Report back every line from the entries below in which the word "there" occurs.

• _Supplied material_:
┌──

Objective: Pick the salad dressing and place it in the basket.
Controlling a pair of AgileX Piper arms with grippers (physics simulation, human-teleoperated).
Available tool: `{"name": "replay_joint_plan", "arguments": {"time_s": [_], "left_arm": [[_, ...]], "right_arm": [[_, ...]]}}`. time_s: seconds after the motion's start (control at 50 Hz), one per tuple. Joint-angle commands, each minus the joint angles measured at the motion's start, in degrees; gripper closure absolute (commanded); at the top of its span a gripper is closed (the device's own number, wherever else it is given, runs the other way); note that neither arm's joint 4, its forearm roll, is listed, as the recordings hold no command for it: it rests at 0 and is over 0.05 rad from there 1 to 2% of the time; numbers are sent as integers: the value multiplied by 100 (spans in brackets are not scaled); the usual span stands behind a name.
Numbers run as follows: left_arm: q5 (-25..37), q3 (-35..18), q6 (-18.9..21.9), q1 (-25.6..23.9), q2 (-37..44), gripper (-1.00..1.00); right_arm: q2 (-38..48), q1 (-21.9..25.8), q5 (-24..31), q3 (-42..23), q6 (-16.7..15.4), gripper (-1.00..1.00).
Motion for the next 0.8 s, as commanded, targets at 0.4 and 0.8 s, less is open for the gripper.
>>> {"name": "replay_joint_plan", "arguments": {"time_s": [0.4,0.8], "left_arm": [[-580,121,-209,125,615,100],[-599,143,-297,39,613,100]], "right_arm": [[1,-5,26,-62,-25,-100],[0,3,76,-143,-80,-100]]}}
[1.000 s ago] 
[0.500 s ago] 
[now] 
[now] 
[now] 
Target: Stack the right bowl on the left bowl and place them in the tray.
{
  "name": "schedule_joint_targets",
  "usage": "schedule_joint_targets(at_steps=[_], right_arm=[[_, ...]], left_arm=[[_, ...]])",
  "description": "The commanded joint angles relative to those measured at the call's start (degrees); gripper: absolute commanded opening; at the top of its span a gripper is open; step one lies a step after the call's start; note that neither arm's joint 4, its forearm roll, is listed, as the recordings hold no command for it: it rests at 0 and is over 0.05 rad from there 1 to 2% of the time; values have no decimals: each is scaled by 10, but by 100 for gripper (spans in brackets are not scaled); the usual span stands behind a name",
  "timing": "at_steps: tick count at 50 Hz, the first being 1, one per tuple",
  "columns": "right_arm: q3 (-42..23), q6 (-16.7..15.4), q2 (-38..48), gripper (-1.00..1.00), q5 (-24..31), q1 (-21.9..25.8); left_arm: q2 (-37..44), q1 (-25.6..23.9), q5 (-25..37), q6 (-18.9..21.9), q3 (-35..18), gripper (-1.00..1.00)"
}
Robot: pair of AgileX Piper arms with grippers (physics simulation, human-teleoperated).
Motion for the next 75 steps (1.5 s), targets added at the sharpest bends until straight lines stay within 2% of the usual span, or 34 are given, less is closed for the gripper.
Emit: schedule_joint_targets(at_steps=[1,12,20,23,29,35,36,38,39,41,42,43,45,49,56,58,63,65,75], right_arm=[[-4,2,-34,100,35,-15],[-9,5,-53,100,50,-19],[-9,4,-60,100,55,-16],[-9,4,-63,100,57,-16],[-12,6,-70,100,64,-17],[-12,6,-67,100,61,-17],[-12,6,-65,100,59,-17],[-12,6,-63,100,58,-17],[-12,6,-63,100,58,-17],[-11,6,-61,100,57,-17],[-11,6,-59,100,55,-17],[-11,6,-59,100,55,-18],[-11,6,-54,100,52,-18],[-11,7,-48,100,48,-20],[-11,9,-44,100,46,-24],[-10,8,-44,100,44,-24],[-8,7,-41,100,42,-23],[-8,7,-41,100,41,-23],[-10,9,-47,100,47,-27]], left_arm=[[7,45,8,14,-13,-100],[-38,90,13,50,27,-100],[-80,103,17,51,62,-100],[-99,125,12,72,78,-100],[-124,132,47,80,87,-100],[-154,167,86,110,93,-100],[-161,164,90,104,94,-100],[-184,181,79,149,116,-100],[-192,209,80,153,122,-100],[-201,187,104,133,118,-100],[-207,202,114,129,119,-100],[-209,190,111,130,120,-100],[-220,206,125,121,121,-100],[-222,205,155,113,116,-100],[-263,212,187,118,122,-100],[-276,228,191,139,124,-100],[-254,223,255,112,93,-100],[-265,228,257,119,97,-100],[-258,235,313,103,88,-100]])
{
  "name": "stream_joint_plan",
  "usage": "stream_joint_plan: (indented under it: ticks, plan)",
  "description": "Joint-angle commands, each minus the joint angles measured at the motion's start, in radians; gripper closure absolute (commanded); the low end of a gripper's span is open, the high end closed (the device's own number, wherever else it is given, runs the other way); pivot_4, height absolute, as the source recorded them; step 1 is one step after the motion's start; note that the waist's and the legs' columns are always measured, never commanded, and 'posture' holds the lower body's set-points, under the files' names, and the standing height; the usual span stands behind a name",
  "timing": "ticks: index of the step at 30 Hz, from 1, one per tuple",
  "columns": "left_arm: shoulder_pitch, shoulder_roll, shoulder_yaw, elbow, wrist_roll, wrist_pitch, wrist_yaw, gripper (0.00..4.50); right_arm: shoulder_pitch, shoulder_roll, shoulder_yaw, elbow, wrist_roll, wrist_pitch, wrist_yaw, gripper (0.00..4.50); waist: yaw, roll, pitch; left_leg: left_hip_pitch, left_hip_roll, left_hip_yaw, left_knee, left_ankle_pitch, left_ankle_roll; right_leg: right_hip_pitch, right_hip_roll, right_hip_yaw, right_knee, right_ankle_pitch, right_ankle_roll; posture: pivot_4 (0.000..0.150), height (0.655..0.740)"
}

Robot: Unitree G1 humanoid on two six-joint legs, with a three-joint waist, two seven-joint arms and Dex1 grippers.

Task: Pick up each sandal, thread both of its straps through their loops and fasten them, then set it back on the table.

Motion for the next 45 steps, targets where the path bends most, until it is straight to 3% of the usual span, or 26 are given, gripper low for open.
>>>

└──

• _Answer to this problem_:
Available tool: `{"name": "replay_joint_plan", "arguments": {"time_s": [_], "left_arm": [[_, ...]], "right_arm": [[_, ...]]}}`. time_s: seconds after the motion's start (control at 50 Hz), one per tuple. Joint-angle commands, each minus the joint angles measured at the motion's start, in degrees; gripper closure absolute (commanded); at the top of its span a gripper is closed (the device's own number, wherever else it is given, runs the other way); note that neither arm's joint 4, its forearm roll, is listed, as the recordings hold no command for it: it rests at 0 and is over 0.05 rad from there 1 to 2% of the time; numbers are sent as integers: the value multiplied by 100 (spans in brackets are not scaled); the usual span stands behind a name.
  "description": "The commanded joint angles relative to those measured at the call's start (degrees); gripper: absolute commanded opening; at the top of its span a gripper is open; step one lies a step after the call's start; note that neither arm's joint 4, its forearm roll, is listed, as the recordings hold no command for it: it rests at 0 and is over 0.05 rad from there 1 to 2% of the time; values have no decimals: each is scaled by 10, but by 100 for gripper (spans in brackets are not scaled); the usual span stands behind a name",

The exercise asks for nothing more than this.